__Recorded information__:
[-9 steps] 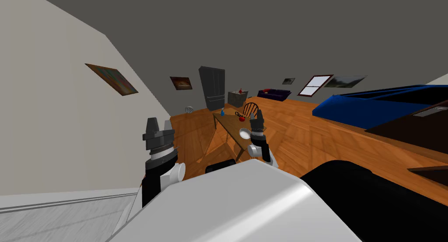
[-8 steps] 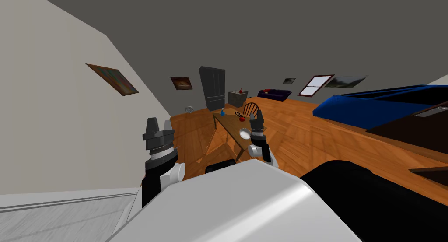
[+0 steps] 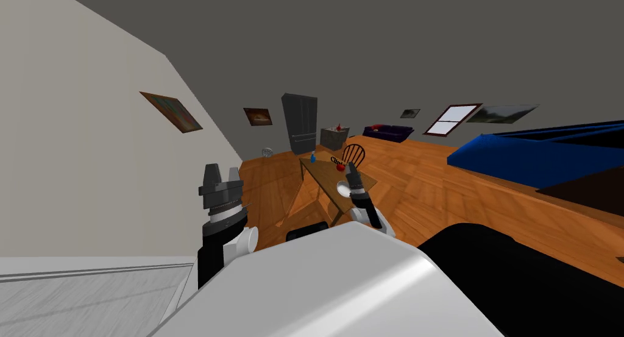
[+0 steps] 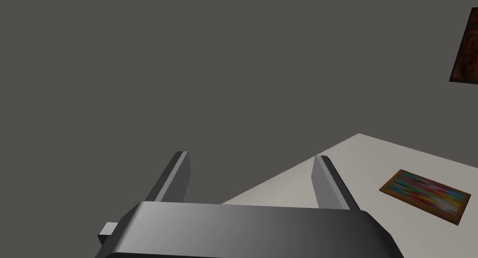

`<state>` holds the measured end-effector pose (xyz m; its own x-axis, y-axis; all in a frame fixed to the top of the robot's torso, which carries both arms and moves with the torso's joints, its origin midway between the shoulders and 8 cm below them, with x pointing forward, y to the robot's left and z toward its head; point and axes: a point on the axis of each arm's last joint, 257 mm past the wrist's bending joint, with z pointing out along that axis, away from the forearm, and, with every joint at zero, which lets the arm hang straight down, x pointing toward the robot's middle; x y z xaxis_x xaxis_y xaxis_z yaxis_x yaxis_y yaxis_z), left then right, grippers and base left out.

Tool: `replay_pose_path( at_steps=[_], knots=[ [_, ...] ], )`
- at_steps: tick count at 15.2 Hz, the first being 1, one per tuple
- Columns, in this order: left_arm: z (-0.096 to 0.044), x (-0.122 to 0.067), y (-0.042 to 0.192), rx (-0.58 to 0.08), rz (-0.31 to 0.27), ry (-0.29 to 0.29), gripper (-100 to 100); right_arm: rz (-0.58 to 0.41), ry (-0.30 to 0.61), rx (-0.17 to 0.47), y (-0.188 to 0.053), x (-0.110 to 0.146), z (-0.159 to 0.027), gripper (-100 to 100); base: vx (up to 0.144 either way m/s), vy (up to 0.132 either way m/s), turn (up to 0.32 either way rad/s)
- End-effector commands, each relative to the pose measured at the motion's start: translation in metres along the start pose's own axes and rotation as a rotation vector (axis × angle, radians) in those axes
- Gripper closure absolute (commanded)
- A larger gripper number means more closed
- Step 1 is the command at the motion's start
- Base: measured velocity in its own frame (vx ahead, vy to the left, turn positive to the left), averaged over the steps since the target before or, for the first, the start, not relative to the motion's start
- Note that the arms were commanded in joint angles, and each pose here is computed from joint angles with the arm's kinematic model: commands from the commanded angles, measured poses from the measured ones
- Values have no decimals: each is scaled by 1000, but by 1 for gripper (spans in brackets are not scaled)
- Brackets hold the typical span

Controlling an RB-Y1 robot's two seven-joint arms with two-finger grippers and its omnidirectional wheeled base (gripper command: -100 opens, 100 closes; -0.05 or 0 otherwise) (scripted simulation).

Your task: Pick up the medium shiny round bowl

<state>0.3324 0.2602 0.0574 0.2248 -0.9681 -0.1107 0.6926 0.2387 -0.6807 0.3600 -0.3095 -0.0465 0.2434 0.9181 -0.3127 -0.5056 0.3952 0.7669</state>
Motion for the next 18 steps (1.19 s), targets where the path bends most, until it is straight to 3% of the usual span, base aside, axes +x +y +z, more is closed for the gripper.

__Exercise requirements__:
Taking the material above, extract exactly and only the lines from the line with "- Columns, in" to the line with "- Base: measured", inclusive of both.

__Solution to the exercise__:
- Columns, in this order: left_arm: z (-0.096 to 0.044), x (-0.122 to 0.067), y (-0.042 to 0.192), rx (-0.58 to 0.08), rz (-0.31 to 0.27), ry (-0.29 to 0.29), gripper (-100 to 100); right_arm: rz (-0.58 to 0.41), ry (-0.30 to 0.61), rx (-0.17 to 0.47), y (-0.188 to 0.053), x (-0.110 to 0.146), z (-0.159 to 0.027), gripper (-100 to 100); base: vx (up to 0.144 either way m/s), vy (up to 0.132 either way m/s), turn (up to 0.32 either way rad/s)
- End-effector commands, each relative to the pose measured at the motion's start: translation in metres along the start pose's own axes and rotation as a rotation vector (axis × angle, radians) in those axes
- Gripper closure absolute (commanded)
- A larger gripper number means more closed
- Step 1 is the command at the motion's start
- Base: measured velocity in its own frame (vx ahead, vy to the left, turn positive to the left), averaged over the steps since the target before or, for the first, the start, not relative to the motion's start

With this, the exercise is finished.